Le confinement renvoie aux murs et aux lieux qui nous protégent, en principe, de la virose. Y sont accrochés ou, à l’entour, nous parlent ces objets qui font un univers personnel ou un amer. Quel est celui de celles et ceux qui, pour l’instant seulement, ne peuvent pas encore revenir sur le plateau Des mots de minuit ? Voici Murmure, quelques confidences de temps incertains de ces cinéastes en herbe. Aujourd’hui le photographe Grégoire Korganow.
Murmure est une carte blanche vidéo proposée aux invité-e-s aujourd’hui confiné-e-s- Des mots de minuit…
Grégoire Korganow est, d’une certaine façon, le photographe des corps …
Le sujet est vaste, infini. Depuis près de 30 ans il l’explore à sa façon, particulière, engagée, politique sûrement, privilégiant le territoire « des invisibles et des opprimés« . Ainsi, quasi obsessionnel, de son œil d’homme et d’imagier du temps présent, il explore l’univers carcéral.
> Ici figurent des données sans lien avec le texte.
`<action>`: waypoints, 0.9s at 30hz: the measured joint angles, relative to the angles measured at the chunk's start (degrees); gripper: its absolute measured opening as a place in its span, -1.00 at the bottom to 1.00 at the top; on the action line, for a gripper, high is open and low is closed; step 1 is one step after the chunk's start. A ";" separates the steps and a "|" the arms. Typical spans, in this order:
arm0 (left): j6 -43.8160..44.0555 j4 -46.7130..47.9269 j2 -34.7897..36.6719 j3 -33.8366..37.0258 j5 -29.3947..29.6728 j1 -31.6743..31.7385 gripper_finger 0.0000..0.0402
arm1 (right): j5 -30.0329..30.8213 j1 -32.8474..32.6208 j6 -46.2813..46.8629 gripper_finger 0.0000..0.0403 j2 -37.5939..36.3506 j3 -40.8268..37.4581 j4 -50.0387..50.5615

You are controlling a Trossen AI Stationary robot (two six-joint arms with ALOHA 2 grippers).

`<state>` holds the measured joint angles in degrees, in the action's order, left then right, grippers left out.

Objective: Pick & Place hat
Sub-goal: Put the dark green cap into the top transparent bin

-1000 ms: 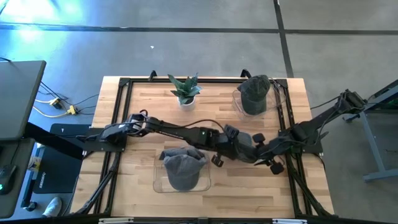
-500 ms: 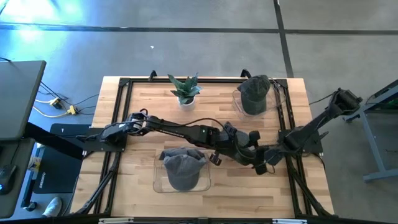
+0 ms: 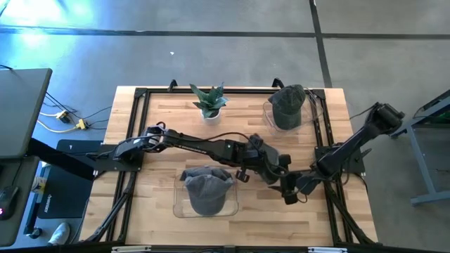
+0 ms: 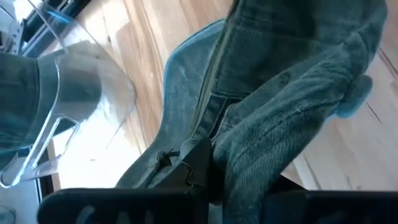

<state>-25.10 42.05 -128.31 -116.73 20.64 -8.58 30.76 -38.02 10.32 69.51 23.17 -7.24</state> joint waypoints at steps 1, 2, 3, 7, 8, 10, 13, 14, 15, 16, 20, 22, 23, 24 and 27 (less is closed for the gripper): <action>0.28 0.28 0.00 0.00 0.00 0.00 -0.86 | -1.68 0.04 0.90 0.23 -0.78 0.05 0.37; 0.52 0.38 0.00 0.00 0.02 0.00 -0.86 | -3.19 0.23 1.39 0.23 -1.55 0.05 0.35; 0.86 0.33 0.00 0.00 0.04 0.00 -0.86 | -4.56 0.43 1.88 0.23 -2.39 0.05 0.31; 1.45 0.33 0.00 0.00 0.07 0.00 -0.86 | -9.39 1.40 4.68 0.30 -5.03 0.14 -0.09; 1.65 0.30 0.00 0.00 0.09 0.00 -0.86 | -9.43 1.38 5.18 0.34 -4.99 0.14 -0.25; 2.55 0.35 0.00 0.00 0.09 0.00 -0.86 | -7.34 1.12 6.09 0.42 -3.86 0.14 -1.50; 3.79 0.49 0.00 0.00 1.25 0.00 -0.86 | 0.19 0.46 6.45 0.51 0.09 0.14 -4.14; 4.15 0.60 0.00 0.00 2.05 0.00 -0.86 | 3.16 0.27 6.86 0.52 1.70 0.12 -5.19; 4.46 0.65 0.00 0.00 2.74 0.00 -0.86 | 5.43 0.12 7.53 0.52 3.23 0.10 -6.50; 4.74 0.65 0.00 0.00 3.21 0.00 -0.86 | 7.06 0.09 7.90 0.52 4.74 0.10 -8.27; 6.00 0.66 0.00 0.00 4.58 0.00 -0.86 | 13.87 0.09 11.45 0.52 11.24 0.10 -14.72; 6.78 0.68 0.00 0.00 4.85 0.00 -0.86 | 17.60 0.29 11.73 0.52 13.67 0.10 -17.08; 7.29 0.65 0.00 0.00 5.01 0.00 -0.86 | 19.19 0.54 11.75 0.52 14.76 0.12 -17.44; 7.60 0.65 0.00 0.00 5.03 -0.01 -0.86 | 20.33 0.75 11.70 0.52 15.65 0.12 -17.51; 7.82 0.65 0.00 0.00 4.24 -0.04 -0.86 | 19.56 1.63 8.58 0.43 16.97 0.05 -17.30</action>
Intérieur, extérieur, les familles qui le visitent, les paysages qui l’entourent. Toujours saisissant, original, sur un thème pourtant un peu rabâché.
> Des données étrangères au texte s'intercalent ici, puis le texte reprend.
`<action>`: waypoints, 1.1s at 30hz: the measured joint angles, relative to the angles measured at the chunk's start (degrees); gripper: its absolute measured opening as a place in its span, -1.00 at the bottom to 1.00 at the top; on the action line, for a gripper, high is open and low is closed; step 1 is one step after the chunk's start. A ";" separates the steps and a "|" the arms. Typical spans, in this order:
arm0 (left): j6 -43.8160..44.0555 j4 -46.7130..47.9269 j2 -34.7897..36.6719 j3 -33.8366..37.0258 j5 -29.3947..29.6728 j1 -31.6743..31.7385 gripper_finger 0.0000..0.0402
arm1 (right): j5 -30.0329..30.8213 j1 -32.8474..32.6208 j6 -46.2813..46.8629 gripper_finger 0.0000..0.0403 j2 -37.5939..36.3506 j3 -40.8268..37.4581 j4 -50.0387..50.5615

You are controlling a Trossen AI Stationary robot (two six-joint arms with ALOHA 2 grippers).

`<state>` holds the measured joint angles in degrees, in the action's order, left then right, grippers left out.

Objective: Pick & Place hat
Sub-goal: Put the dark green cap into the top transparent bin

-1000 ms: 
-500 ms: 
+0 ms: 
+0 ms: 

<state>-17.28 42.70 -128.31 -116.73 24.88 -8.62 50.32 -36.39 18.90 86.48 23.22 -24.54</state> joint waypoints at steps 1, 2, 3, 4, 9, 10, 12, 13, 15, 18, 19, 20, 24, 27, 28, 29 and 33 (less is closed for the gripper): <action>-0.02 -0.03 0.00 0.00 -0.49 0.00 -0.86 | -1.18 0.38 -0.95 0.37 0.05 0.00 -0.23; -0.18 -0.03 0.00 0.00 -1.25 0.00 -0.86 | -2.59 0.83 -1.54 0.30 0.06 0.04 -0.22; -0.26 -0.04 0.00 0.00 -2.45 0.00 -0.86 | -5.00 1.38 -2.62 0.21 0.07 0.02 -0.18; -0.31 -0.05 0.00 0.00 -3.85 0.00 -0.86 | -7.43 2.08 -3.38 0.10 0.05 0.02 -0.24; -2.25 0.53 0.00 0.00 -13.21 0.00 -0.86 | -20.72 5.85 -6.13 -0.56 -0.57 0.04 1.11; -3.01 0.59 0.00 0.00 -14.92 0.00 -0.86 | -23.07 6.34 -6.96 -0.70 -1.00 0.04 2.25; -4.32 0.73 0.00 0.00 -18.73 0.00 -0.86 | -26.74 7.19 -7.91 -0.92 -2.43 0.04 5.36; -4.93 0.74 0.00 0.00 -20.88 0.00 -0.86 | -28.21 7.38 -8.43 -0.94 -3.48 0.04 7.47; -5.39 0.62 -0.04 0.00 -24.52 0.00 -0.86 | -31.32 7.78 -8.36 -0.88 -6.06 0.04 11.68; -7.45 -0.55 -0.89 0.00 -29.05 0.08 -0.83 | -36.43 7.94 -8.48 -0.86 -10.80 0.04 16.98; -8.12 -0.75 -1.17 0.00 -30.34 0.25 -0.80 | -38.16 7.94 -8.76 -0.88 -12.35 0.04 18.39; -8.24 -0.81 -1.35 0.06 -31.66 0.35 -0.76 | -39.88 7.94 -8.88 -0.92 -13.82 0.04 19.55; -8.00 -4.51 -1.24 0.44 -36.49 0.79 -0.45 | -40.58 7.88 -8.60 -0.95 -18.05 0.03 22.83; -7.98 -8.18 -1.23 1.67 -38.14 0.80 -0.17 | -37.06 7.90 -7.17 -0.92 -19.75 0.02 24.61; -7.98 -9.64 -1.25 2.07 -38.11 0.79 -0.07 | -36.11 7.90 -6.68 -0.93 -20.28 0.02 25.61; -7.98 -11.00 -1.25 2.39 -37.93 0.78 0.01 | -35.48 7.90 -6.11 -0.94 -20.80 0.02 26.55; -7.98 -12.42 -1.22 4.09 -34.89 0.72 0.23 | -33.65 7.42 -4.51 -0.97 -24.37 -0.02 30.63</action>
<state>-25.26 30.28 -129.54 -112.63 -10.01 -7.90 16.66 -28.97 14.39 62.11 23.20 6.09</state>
L’auscultation des corps va bien au-delà pour Korganow. Ainsi sa série sur les pères et les fils, sur les danseurs ou encore sur les soignants qui l’avaient sauvé d’une sale chute en moto sur le périphérique parisien. Un coup d’œil sur son site renseigne la diversité de ses curiosités.
Si les murs emprisonnent dans les prisons, retiennent en ces temps de confinement, ils sont fondateurs et rassurants dans l’intimité domestique de Grégoire Korganow. Quand il déménage, ce qu’il y fixera est une priorité, les murs montrent et parlent. Ainsi ce portrait inquiétant de Maïakovski qu’il a finalement apprivoisé, le poète futuriste est désormais un confident.
Chez moi, les murs sont couverts de photos, d’affiches, de dessins, de livres… Plus un seul espace de mur n’est libre. Ce plein me rassure et m’apaise. Parfois, je m’assois sur le canapé du salon, j’ancre mon regard dans les objets familiers accrochés au mur et je laisse mon esprit divaguer. Parmi tous ces objets se trouve un portrait de Maïakovski photographié par Rodtchenko.
Grégoire Korganow – Bondy, le 25 avril 2020
Ce tableau trônait dans l’escalier de la maison familiale. Enfant, il me faisait peur. Je me demandais qui était cet homme au regard sévère qui semblait me fixer en permanence. À l’adolescence, j’ai appris à connaitre Maïakovski. Grâce à lui je me suis plongé dans le mouvement futuriste russe, j’ai découvert le cinéma de Dziga Vertov, d’Einsentein, de Medvedkine, je me suis rêvé révolutionnaire sillonnant à ses côtés la terre de mes ancêtres.
J’ai hérité du portrait de Maïakovski à 18 ans quand j’ai pris mon indépendance. Depuis cette époque ce tableau ne m’a jamais quitté. Il est le premier objet que j’accroche quand je m’installe quelque-part. J’ai besoin de sentir la présence de Maïakovski, de croiser son regard perçant. Il est comme un membre de ma famille, le portrait d’un aïeul disparu avant ma naissance, mais dont la mémoire se prolonge en moi. Souvent je le questionne secrètement et il m’aide à éprouver mes choix, à faire la lumière sur ma vie.